Contrast brings things into focus. The places we have been staying have offered free yoga which we have been trying out. This morning we realised that the last few days had been rather intense. Possibly a form of super power yoga. Whilst today’s mantra was “relax, relax” while we were lying on the floor, previously we were faced with a teacher shouting “swing, swing” when attempting back bends. Today’s teacher instructed us to do stretches in cycles of three, where before we were told “minimum eleven, maximum twenty one” Yesterday, our abs hurt so much sneezing was painful but today they were just tickled awake.
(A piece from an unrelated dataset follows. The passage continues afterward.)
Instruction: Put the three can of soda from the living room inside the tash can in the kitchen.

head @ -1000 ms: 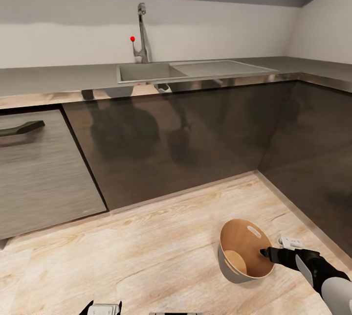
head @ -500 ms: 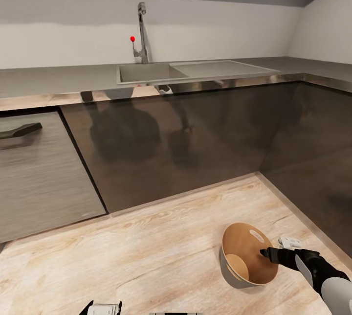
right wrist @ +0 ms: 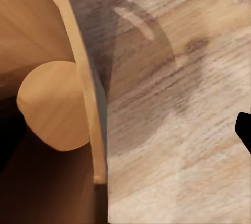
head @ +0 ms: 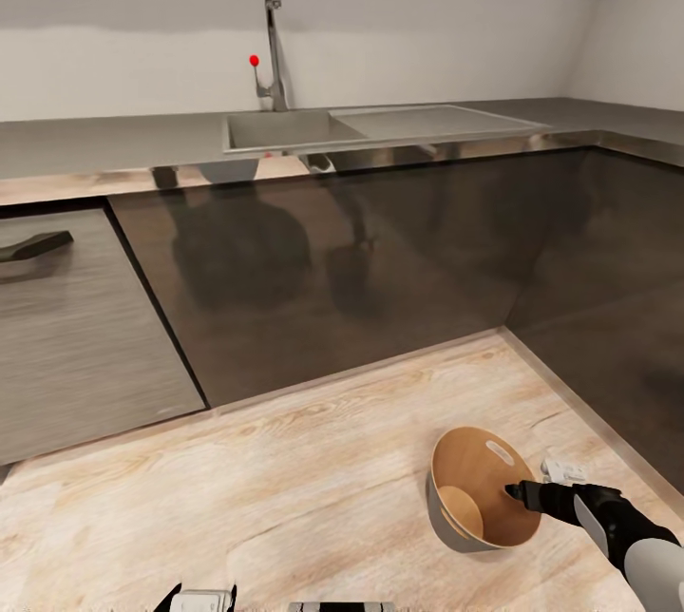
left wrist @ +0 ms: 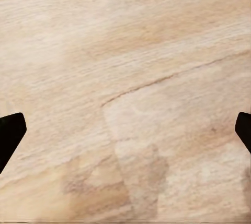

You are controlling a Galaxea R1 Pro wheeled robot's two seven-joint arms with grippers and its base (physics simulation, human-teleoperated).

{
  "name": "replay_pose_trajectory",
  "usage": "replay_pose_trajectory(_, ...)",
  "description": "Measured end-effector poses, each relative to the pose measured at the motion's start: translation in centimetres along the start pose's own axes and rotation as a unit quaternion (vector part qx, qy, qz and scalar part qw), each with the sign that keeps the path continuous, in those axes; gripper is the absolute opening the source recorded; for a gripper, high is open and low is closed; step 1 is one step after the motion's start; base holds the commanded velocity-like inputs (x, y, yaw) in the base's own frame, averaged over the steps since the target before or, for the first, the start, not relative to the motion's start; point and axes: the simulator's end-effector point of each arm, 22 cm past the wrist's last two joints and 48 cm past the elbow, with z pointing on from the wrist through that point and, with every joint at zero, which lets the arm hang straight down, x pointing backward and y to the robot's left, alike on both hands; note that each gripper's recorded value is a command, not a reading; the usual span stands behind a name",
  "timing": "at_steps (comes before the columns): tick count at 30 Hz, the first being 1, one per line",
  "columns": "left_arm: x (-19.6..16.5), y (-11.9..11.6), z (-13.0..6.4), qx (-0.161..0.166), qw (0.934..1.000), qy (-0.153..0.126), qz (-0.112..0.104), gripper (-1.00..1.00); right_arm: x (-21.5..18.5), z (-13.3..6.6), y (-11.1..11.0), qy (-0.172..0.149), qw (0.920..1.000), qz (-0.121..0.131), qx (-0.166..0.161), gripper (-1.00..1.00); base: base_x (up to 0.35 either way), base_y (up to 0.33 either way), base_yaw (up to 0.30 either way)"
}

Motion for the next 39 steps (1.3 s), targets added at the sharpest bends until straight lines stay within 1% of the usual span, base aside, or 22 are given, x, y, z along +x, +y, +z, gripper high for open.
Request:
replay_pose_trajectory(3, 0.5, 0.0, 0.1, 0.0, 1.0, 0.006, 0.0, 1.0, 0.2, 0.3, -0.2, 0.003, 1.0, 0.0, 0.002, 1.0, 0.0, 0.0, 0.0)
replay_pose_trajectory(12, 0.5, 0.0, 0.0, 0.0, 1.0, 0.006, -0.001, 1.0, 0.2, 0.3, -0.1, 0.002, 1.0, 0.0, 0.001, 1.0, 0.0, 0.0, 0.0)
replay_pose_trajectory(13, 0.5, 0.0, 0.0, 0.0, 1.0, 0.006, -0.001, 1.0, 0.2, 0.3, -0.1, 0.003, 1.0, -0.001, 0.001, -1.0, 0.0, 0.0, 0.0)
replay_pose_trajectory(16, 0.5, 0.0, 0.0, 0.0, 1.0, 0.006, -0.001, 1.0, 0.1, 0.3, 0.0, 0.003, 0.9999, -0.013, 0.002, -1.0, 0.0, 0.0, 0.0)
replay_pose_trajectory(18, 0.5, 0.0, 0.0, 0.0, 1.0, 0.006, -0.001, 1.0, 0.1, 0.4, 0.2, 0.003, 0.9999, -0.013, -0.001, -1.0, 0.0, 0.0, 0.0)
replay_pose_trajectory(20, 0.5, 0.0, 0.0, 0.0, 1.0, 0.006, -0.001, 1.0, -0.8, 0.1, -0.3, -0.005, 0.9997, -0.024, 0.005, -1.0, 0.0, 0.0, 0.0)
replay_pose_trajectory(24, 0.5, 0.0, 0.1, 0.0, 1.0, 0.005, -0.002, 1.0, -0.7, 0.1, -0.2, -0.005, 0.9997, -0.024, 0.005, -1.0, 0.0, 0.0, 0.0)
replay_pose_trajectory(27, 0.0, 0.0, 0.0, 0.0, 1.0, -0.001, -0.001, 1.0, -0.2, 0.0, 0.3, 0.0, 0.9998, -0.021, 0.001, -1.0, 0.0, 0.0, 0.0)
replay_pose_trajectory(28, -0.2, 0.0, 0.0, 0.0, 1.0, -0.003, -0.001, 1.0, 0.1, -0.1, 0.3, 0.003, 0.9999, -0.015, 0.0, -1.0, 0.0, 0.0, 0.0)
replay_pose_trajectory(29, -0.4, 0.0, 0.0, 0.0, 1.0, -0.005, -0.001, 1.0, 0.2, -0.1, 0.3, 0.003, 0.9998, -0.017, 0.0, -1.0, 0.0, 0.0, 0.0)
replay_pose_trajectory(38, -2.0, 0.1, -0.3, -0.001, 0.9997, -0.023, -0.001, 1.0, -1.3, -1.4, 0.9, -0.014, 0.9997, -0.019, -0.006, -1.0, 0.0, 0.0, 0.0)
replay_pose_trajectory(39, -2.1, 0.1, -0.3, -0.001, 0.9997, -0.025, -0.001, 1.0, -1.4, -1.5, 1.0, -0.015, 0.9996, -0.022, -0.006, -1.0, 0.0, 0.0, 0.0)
Still, the locations for the lessons have been beautiful.


Dewelokam cookery demo


And here we have our very own Rick Stein taking notes in the kitchen, the chef, in a fetching pink and white spotted apron, showing us how to make fish malabari and paneer maka walla (please note : spellings may not be totally correct!) Best of all we had these for dinner, sat outside on a candle lit terrace with 10 other companions.  Other dishes we had were an auburgine masala, green bean curry, carrot and coconut salad, parathas and rice all washed down with kingfisher beer……or two. Our plan to loose weight is looking foolhardy.

Dewlokam Homestay – more orchard photos


Who knew pineapples grew in bushes? For some reason I thought they grew on trees, clearly they don’t! You get one pineapple in each bush and each bush lasts one year, these are prickly little things as well.

No photos for the next activity of the day, but I (Alison) had an ayuruvic massage. This is where you lie on a smooth, polished table top and 2 women pour loads of warmed sesame oil all over your body and they massage each side of you whilst you grab onto two handles in an attempt to stop sliding onto the floor in a massive oil slick.  It was an interesting experience and I now smell like a chinese stir fry, delicious!


Lunch today was individual fish biriyanis, they were fabulous, tasty and full of fresh spices. Washed down with the pink water we have here which is water boiled with cinnamon and cardomen, refreshing.


Afternoon refreshment is coconut from the tree, freshly picked by men old enough to be my Dad and who are happy to shin 10m up a tree to get the fruit…….not sure my Dad would do that for us… offence meant Dad!!